The report evaluating policies at 13 Spanish Internet companies also indicates that a handful are taking seriously their obligations under the new General Data Protection Regulation (GDPR), the European Union’s data privacy law that sets tough standards for protecting customers’ private information and gives users more information about and control over their private data. The law went into effect in December 2018.
But the good news for most of the companies pretty much stops there. All but the largest Internet providers in Spain are seriously lagging when it comes to transparency around government demands for user data, according to the Eticas report released today.
While Orange commits to notify users about government requests and both Vodafone and Telefónica clearly state the need for a court order before handing users’ communications to authorities, other featured companies have much to improve. They are failing to provide information about how they handle law enforcement requests for user data, whether they require judicial authorization before giving personal information to police, or if they notify users as soon as legally possible that their data was released to law enforcement. The lack of disclosure about their practices leaves an open question about whether they have users’ backs when the government wants personal data.
The format of the Eticas report is based on EFF’s Who Has Your Back project, which was launched nine years ago to shine a light on how well U.S. companies protect user data, especially when the government wants it. Since then the project has expanded internationally, with leading digital rights groups in Europe and the Americas evaluating data privacy practices of Internet companies so that users can make informed choices about to whom they should trust their data. Eticas Foundation first evaluated Spain’s leading providers in 2018 as part of a region-wide initiative focusing on Internet privacy policies and practices in Iberoamerica.

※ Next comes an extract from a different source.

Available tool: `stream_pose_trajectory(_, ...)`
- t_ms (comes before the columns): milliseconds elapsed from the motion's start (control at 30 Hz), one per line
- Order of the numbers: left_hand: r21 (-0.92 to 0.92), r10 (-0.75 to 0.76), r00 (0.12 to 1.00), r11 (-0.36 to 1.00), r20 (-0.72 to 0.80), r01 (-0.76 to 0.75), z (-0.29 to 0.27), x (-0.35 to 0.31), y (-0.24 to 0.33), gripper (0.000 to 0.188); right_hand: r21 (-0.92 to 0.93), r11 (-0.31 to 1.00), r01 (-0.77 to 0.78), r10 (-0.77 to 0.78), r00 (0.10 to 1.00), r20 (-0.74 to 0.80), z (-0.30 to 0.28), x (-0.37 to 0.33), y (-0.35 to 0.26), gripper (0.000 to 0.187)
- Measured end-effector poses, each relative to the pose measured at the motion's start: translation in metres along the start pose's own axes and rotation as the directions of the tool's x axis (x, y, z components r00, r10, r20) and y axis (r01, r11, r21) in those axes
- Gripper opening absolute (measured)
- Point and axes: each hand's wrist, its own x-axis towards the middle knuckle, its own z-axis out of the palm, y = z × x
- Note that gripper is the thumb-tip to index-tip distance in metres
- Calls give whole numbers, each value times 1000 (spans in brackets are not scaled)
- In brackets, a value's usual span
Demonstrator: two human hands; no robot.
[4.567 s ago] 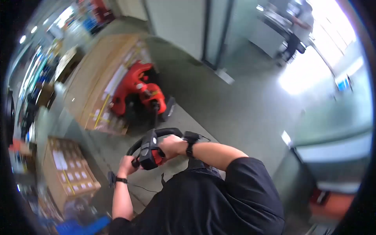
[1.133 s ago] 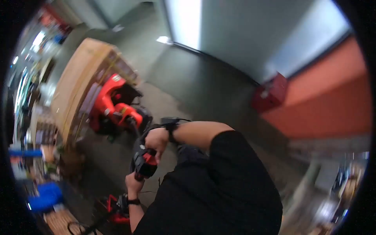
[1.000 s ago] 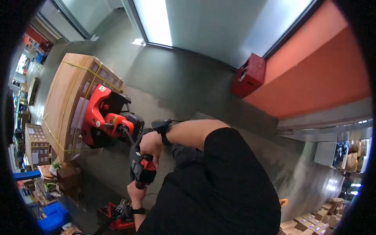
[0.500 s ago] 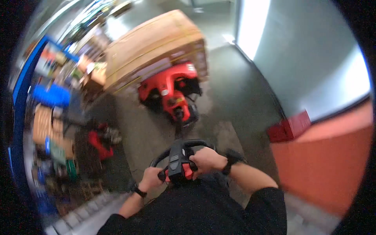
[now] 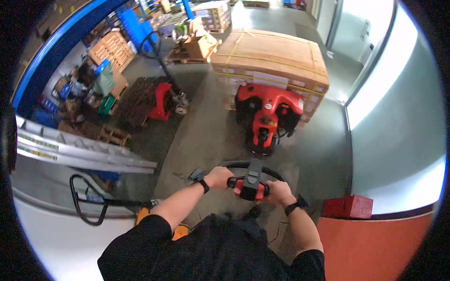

In today’s report, Eticas evaluated 13 companies, including six telecom providers (Orange, Ono-Vodafone, Telefónica-Movistar, MásMóvil, Euskatel, and Somos Conexión), five home sales and rental apps (Fotocasa, Idealista, Habitaclia, Pisos.com, and YaEncontré), and two apps for selling second hand goods (Vibbo and Wallapop). The companies were assessed against a set of criteria covering policies for data collection, handing data over to law enforcement agencies, notifying customers about government data requests, publishing transparency reports, and promoting user privacy. Companies were awarded stars based on their practices and conduct. In light of the adoption of the GDPR, this year’s report assessed companies against several new criteria, including providing information on how to contact a company data protection officer, using private data to automate decision making without human involvement and build user profiles, and practices regarding international data transfers. Etica also looked at whether they provide guidelines, tailored to local law, for law enforcement seeking user data.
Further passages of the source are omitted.